• [TASK]
Would you output the lines from the one with "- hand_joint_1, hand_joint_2" through the last line of the material below, exactly, but without pictures?
^^^^^^^^
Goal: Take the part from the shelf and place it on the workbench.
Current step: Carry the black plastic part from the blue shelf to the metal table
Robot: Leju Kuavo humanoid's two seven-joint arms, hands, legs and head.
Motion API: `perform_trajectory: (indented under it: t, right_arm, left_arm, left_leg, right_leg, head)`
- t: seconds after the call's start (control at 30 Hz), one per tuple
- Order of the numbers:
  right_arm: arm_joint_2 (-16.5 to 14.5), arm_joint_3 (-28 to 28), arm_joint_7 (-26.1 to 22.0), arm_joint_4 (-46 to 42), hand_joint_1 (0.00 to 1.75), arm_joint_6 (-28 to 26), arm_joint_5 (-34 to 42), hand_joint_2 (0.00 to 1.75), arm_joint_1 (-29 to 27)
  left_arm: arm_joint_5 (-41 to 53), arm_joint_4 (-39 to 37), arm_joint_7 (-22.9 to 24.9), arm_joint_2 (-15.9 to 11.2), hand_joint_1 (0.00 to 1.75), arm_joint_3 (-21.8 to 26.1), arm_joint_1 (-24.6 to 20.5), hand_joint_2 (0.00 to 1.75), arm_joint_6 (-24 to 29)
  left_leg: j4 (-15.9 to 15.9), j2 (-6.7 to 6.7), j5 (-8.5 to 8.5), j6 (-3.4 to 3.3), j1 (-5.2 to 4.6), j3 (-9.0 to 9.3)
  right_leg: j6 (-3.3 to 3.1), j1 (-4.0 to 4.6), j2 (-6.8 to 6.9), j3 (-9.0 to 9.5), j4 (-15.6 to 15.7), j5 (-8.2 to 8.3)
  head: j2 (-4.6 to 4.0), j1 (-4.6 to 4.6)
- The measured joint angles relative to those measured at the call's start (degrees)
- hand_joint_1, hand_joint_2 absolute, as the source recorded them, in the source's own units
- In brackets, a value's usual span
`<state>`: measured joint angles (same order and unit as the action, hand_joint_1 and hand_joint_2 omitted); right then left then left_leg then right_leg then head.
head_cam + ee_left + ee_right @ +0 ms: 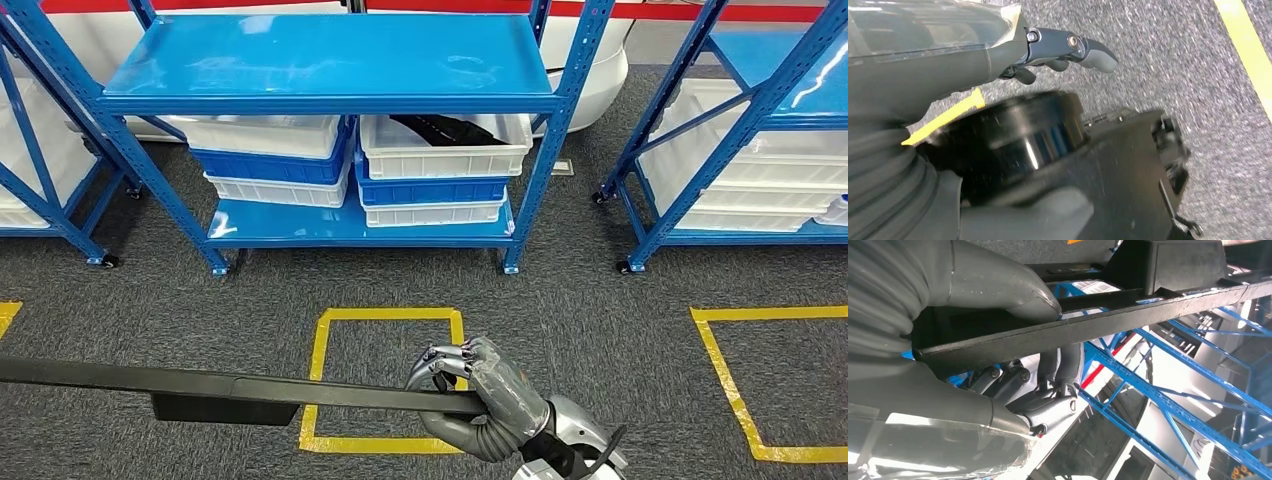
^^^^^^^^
• [OUTPUT FOR THIS TASK]
- hand_joint_1, hand_joint_2 absolute, as the source recorded them, in the source's own units
- In brackets, a value's usual span
`<state>`: measured joint angles (same order and unit as the action, hand_joint_1 and hand_joint_2 omitted); right then left then left_leg then right_leg then head.
head_cam + ee_left + ee_right @ +0 ms: 

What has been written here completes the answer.